● **WHAT YOU HAVE TO DO**: Transcribe, word for word and without additions, each line below from the one containing "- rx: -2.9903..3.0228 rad" through the one containing "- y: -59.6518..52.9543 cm", both ends included.

● **PROVIDED INFORMATION**:
- Opening Delimiter -

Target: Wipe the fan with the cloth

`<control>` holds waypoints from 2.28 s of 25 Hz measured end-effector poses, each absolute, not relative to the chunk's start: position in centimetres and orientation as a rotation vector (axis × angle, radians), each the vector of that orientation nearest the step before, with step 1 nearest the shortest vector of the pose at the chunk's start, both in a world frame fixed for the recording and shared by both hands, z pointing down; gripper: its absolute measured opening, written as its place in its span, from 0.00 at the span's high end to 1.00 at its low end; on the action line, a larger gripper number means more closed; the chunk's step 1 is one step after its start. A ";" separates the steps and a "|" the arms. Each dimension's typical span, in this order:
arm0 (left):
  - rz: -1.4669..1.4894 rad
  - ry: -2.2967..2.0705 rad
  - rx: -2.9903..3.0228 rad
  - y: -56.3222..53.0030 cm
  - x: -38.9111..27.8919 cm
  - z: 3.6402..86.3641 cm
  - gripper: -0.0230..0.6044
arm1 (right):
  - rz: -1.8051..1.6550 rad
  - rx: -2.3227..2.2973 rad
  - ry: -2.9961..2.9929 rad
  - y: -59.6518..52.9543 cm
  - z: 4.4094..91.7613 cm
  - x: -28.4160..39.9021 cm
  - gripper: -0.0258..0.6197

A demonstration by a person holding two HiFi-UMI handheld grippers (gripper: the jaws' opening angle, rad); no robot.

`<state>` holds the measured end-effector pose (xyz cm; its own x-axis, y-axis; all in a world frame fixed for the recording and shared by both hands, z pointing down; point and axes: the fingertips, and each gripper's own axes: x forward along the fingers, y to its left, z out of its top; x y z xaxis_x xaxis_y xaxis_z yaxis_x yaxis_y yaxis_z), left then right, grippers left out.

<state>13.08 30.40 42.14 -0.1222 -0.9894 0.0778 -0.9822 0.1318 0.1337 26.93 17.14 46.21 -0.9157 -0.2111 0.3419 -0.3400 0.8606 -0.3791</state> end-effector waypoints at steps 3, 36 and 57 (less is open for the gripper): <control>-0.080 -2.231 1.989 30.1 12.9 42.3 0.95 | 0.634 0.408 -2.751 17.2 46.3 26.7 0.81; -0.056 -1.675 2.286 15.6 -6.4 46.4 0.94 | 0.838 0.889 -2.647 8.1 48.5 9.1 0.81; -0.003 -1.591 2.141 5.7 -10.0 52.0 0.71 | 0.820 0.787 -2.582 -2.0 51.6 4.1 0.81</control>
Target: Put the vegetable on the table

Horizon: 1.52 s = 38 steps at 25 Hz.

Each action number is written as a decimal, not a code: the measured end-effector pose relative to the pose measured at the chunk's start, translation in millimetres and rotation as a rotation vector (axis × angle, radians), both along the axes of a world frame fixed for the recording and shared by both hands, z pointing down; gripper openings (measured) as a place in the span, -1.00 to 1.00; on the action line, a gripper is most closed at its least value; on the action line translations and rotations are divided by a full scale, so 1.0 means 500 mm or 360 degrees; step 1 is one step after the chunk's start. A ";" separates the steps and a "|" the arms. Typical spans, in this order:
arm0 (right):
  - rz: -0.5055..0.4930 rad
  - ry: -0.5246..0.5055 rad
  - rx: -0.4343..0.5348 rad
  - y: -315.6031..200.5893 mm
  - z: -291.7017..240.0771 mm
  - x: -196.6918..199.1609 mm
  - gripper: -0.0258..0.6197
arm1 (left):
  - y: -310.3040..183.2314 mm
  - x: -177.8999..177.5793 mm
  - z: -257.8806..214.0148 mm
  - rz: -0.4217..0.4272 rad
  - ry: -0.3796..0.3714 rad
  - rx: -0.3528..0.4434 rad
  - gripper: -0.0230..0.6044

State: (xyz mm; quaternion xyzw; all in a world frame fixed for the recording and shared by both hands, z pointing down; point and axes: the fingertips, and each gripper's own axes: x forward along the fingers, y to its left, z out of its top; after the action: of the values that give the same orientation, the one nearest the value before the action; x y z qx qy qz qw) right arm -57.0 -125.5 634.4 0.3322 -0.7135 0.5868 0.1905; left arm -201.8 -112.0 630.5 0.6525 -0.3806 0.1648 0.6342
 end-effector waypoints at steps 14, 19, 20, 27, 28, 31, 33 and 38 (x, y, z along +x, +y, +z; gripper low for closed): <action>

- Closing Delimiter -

● **SOLUTION TO THE EXERCISE**:
  - rx: -2.9903..3.0228 rad
  - y: -56.3222..53.0030 cm
  - x: -38.9111..27.8919 cm
  - z: 3.6402..86.3641 cm
  - gripper: -0.0230..0.6044
arm1 (right):
  - rz: -1.8051..1.6550 rad
  - rx: -2.3227..2.2973 rad
  - ry: -2.9961..2.9929 rad
  - y: -59.6518..52.9543 cm

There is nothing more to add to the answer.